1 Correction to: The Journal of Supercomputing https://doi.org/10.1007/s11227-019-02860-3

The first main paragraph of the paper contains errors. The correct wording is given below.

Molecular dynamics simulation is widely used to investigate the physical properties, biological structures, or chemical processes for a large number of particles [25]. Many mature molecular dynamics packages, including GROningen MAchine [1,26] (GROMACS), Large-scale Atomic/Molecular Massively Parallel Simulator [10, 23, 29, 30] (LAMMPS), Nanoscale Molecular Dynamics [19, 28] (NAMD) and HOOMD-blue, have been developed exhaustively in recent years.
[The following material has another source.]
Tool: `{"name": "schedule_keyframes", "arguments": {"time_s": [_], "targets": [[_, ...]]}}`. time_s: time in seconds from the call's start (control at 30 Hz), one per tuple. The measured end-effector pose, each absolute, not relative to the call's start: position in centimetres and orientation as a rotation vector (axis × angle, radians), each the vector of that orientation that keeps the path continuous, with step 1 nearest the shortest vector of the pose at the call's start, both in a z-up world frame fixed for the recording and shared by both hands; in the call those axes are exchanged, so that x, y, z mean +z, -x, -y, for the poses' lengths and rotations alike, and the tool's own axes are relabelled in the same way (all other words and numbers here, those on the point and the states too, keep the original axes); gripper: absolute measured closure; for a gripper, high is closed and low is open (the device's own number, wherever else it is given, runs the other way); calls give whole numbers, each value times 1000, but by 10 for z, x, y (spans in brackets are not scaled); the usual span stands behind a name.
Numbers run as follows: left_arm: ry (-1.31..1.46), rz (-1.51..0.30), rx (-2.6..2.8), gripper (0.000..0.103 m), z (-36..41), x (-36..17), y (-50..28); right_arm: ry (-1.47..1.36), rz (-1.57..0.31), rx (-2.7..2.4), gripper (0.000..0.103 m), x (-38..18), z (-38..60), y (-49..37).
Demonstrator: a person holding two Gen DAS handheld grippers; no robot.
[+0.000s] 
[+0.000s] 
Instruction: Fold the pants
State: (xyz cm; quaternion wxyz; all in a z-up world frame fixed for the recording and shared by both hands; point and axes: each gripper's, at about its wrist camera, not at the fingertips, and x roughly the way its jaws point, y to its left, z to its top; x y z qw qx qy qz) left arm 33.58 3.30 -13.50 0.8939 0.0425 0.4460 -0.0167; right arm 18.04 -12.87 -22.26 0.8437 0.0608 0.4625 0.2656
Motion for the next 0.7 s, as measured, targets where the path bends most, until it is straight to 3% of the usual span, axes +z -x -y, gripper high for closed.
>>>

These packages could provide efficient molecular dynamics simulation not available in experiments by rich calculation models and analysis tools in different applications [36]. However, though the molecular dynamics simulation is extensively enabled by these simulation packages, it is still difficult to ignore the computation cost of interaction forces during the simulation which is extremely time-consuming [20]. This is mainly because the force computation requires to calculate the interactions between each pair of particles in the system, giving rise to O(N2) evaluations of the interaction in each time step, where N is the total number of particles. It is very costly to carry out such a calculation when a great quantity of particles is simulated. Some typical optimization methods are designed for reducing the cost in this process.